Imitation has been examined as a general human behaviour and it often translates to crime.
The term “copycat” was first used in an article by The New York Times in December 1961 by David Dressler, a sociologist and former executive director of the New York State Division of Parole. In the report titled The Case of the Copycat Criminal, he wrote, “When crime comes in waves, simple imitation plays a large part in the phenomenon.” When a series of similar crimes occur, he argued, there is a high likelihood that the criminals are copying one another.

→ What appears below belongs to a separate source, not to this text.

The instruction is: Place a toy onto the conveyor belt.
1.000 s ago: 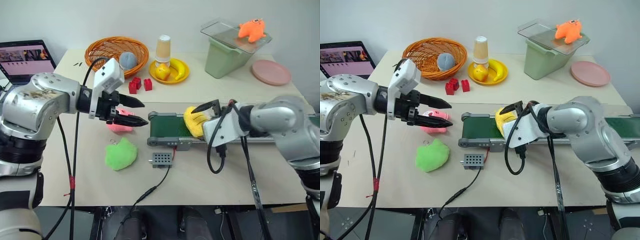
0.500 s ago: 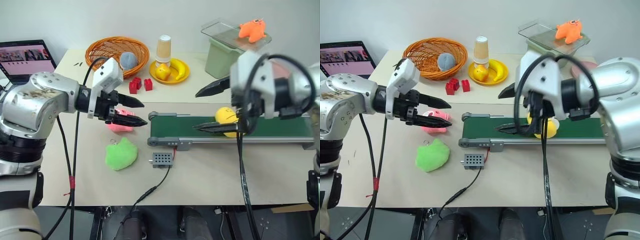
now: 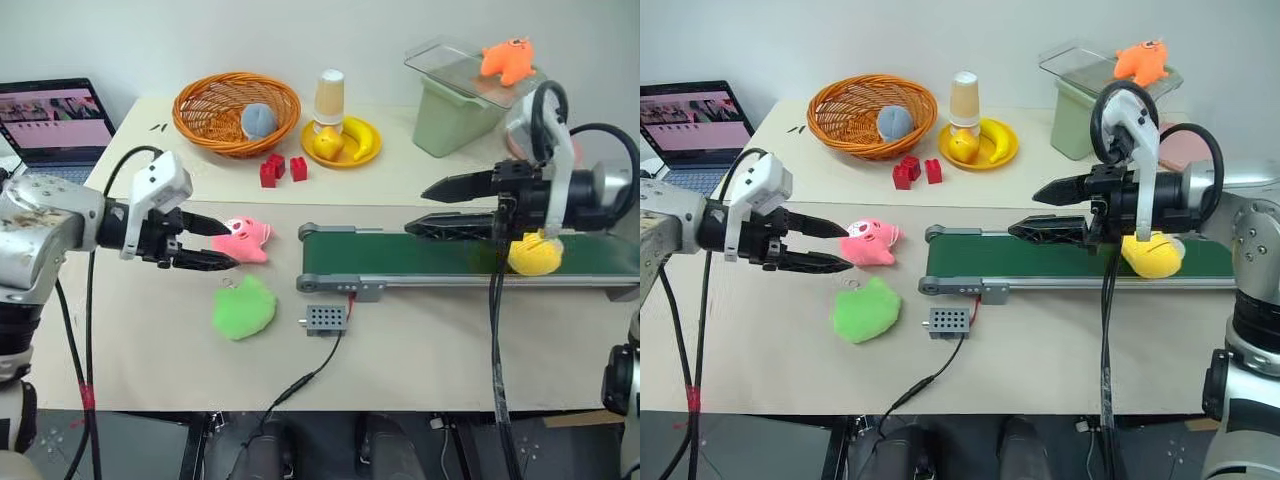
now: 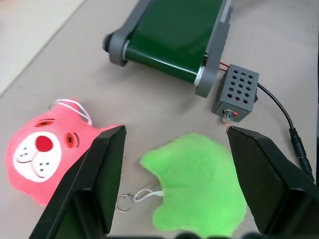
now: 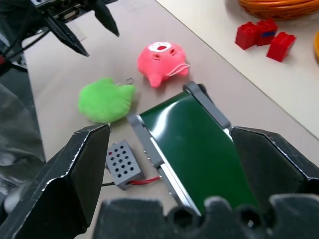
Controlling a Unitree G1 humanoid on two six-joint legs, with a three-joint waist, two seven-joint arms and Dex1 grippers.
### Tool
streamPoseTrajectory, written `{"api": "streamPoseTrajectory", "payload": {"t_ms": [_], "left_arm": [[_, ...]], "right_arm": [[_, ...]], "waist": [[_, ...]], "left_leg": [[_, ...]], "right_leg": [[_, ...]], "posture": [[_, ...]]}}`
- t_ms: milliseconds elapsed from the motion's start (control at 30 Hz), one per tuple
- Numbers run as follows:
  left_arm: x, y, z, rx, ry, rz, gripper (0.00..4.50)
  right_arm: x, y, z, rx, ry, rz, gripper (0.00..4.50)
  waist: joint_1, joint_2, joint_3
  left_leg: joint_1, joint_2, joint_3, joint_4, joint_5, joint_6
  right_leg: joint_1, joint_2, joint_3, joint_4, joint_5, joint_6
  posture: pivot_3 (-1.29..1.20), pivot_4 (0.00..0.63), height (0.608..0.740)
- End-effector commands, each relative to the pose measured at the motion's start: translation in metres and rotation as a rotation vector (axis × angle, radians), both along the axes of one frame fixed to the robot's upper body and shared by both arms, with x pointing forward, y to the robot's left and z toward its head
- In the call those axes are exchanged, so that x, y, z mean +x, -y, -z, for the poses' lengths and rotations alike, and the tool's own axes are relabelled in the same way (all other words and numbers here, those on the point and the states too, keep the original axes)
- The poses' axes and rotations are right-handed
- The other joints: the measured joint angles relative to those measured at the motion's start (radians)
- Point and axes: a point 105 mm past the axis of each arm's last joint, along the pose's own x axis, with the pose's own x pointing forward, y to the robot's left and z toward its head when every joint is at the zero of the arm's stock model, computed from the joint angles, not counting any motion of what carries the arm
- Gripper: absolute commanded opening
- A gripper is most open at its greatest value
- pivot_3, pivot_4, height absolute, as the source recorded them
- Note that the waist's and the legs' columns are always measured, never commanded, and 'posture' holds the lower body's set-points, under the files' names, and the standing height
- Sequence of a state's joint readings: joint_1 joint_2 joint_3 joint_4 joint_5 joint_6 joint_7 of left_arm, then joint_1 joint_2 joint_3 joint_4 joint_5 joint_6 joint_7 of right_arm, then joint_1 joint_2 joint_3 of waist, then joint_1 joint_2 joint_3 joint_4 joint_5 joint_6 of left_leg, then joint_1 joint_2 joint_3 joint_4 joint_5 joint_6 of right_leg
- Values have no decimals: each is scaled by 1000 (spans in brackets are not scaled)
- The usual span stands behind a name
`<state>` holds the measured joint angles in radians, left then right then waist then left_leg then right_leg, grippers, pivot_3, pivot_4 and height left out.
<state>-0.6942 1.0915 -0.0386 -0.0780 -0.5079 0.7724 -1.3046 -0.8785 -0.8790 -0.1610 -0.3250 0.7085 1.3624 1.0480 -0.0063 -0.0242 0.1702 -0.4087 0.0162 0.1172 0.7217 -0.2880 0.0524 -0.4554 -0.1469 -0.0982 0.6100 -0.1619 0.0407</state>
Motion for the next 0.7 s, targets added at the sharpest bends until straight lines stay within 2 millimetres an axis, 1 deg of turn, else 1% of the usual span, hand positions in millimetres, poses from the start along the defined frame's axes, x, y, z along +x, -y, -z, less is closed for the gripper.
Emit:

The notion “that imitation can play a role in the genesis of crime is an old idea going back to the late-19th-century writings of French criminologist Gabriel Tarde,” David Greenberg, a sociologist at New York University, was quoted as saying by JSTOR Daily in an article titled The Psychology of Copycat Crime.
The role of media
Loren Coleman in his 2004 book The Copycat Effect says that because shocking crimes receive widespread media publicity it makes the perpetrators infamous. He argues that the notoriety and “fame” that serial killers receive is one of the main reasons why copycats commit similar crimes, according to a report in Independent.
An essay in The Atlantic written by Zeynep Tufekci, an associate professor at the University of North Carolina, who studies the interaction between digital technology, artificial intelligence, and society, says that the media needs to stop inspiring copycat murders. Talking about mass public shootings in the United States, she wrote, “such events have undeniable news value, and there is intense public interest in uncovering their details”. “We need to figure out how to balance the public interest in learning about a mass shooting with the public interest in reducing copycat crime.”
However, research says that those convicted of copycat killings confess to being inspired by a piece of news or film, but they often have a criminal record and/or are mentally ill.
Famous copycat killings
Intense media coverage of the Jack the Ripper murders in 1912 spawned a multitude of similar crimes. It had an impact more than a century later. In 2008, a man named Derek Brown, a 47-year-old-father of seven, was convicted of murdering two women despite neither of the bodies being found. He picked up his victims from the Whitechapel area of East London, where Jack the Ripper had carried out his five murders.
In the late 1960s in San Francisco, the self-described Zodiac Killer murdered at least seven strangers using a knife and pistol. Twenty years later, in 1989, a copycat killer emerged in New York. He interpreted his predecessor and killed people based on their Zodiac signs. While the original killer was not identified, the copycat was. His name was Heriberto “Eddie” Seda.
In 2018, two women in Hong Kong were murdered by British banking trader Rurik Jutting who was compared with the fictional character Patrick Bateman, the Wall Street investment banker and serial killer in the film American Psycho.
Dexter, the same show that reportedly inspired Aftab, also was the reason why Canadian independent filmmaker Mark Andrew Twitchell was all set to become a full-fledged serial killer. But he was caught after his first killing and sentenced to life in prison.
Copycat killers are aware that the more shocking the crime, the more newsworthy it is. It is bound to grab eyeballs and make them “famous”, rather infamous.